La consommation des légumes stagne, et maintenant…

55 % des enfants de 6 à 17 ans consomment moins de 3,5 fruits et légumes par jour, d’après l’étude ESTEBAN. Cette sous-consommation par rapport aux repères nutritionnels concernent plus les légumes que les fruits : 74% d’entre eux consomment moins de 2 portions de légumes par jour ! Chez les adultes, ils sont encore 49%. Globalement, la consommation des fruits et légumes, c’est bon pour la santé. Mais il ne suffit pas de le savoir pour atteindre les « 5 fruits et légumes par jour ». Parmi les principales raisons, on évoque le plus souvent le goût, le manque de praticité et le prix trop élevé. Et si on se penchait sur ces quelques freins à la consommation…

 

Le goût et l’habitude : ça s’acquiert plus facilement tôt

Au plus jeune âge, l’enfant a une attirance pour le goût sucré. L’amertume et l’acidité le surprennent. C’est pour ça qu’il peut faire la grimace. Il doit apprendre, se familiariser avec ces nouveaux goûts pendant la période de diversification de l’alimentation. De nombreuses études montrent que la persévérance paie : il faut parfois plus de 10 propositions d’un même produit avant de le voir accepter. Un légume non apprécié, puis apprécié après cette période d’exposition, le reste pour 79% des enfants à leurs 15 mois, 73% à leurs 3 ans et 57% à leurs 6 ans (Maier-Nöth et al., 2016). Et ça marche aussi chez les plus grands.

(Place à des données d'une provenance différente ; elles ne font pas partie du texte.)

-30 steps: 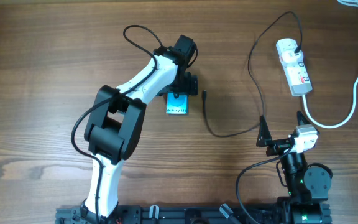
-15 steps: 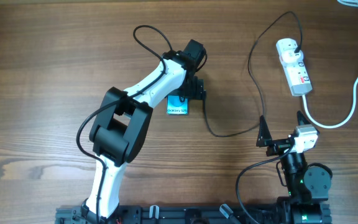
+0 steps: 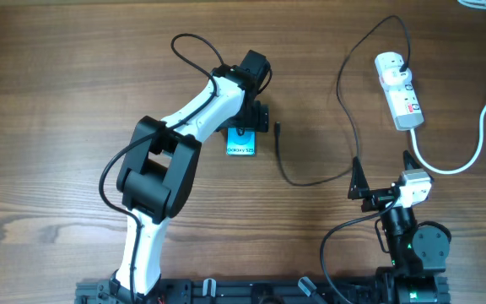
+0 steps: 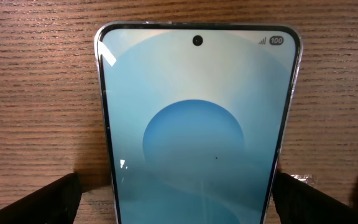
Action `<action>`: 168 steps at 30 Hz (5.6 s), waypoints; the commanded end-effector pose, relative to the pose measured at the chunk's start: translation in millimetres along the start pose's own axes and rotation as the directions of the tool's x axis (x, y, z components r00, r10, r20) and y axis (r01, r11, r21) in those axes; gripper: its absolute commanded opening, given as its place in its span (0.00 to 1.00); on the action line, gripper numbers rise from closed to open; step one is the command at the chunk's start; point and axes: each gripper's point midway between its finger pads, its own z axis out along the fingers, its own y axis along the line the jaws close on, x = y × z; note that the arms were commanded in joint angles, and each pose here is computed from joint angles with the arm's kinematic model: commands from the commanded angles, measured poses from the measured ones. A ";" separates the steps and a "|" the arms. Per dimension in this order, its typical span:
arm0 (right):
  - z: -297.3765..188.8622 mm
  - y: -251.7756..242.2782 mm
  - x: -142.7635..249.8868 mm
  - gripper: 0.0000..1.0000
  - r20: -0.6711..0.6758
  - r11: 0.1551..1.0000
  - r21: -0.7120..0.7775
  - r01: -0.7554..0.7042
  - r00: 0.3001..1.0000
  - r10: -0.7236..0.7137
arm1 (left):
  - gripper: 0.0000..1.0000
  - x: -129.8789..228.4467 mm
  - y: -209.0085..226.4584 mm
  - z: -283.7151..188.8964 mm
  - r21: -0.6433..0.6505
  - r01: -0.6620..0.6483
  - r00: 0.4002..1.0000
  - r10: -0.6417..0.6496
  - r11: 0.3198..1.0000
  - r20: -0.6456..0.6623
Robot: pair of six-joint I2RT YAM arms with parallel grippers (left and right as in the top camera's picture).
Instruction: Plug charger to phone and switch on socket
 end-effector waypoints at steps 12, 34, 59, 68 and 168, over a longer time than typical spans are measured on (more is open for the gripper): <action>-0.4 -3.9 -2.1 1.00 0.009 1.000 0.021 0.013 1.000 -0.013 | 0.83 13.0 1.6 19.0 -0.018 -0.009 0.998 0.008 1.000 -0.055; -0.4 -3.9 -2.1 1.00 0.009 1.000 0.021 0.013 1.000 -0.013 | 0.75 12.5 0.6 19.0 -0.013 -0.008 0.999 0.007 1.000 -0.054; -0.4 -3.9 -2.1 1.00 0.009 1.000 0.021 0.013 1.000 -0.013 | 0.70 12.9 0.8 0.2 -0.016 -0.007 0.997 0.006 1.000 -0.079; -0.4 -3.9 -2.1 1.00 0.009 1.000 0.021 0.013 1.000 -0.013 | 0.70 5.0 -4.8 -30.0 0.030 0.014 1.000 -0.013 0.999 -0.026; -0.1 -3.9 -1.2 1.00 0.006 1.000 0.021 0.012 1.000 -0.013 | 0.95 35.4 13.1 0.2 -0.013 0.037 0.999 -0.038 0.999 -0.034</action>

Au cours de la période de diversification, la variété des aliments (et par conséquent des légumes) éveille le goût et sa curiosité. Un enfant qui a eu une alimentation peu variée sera plus enclin à la néophobie plus tard (la peur de goûter des choses qu’il ne connait pas). A cette étape, et même après, les parents, et plus largement l’entourage, servent de modèle : l’enfant peut sentir l’appréhension lorsqu’on lui fait goûter de nouvelles choses, il peut aussi reproduire ce que font les autres.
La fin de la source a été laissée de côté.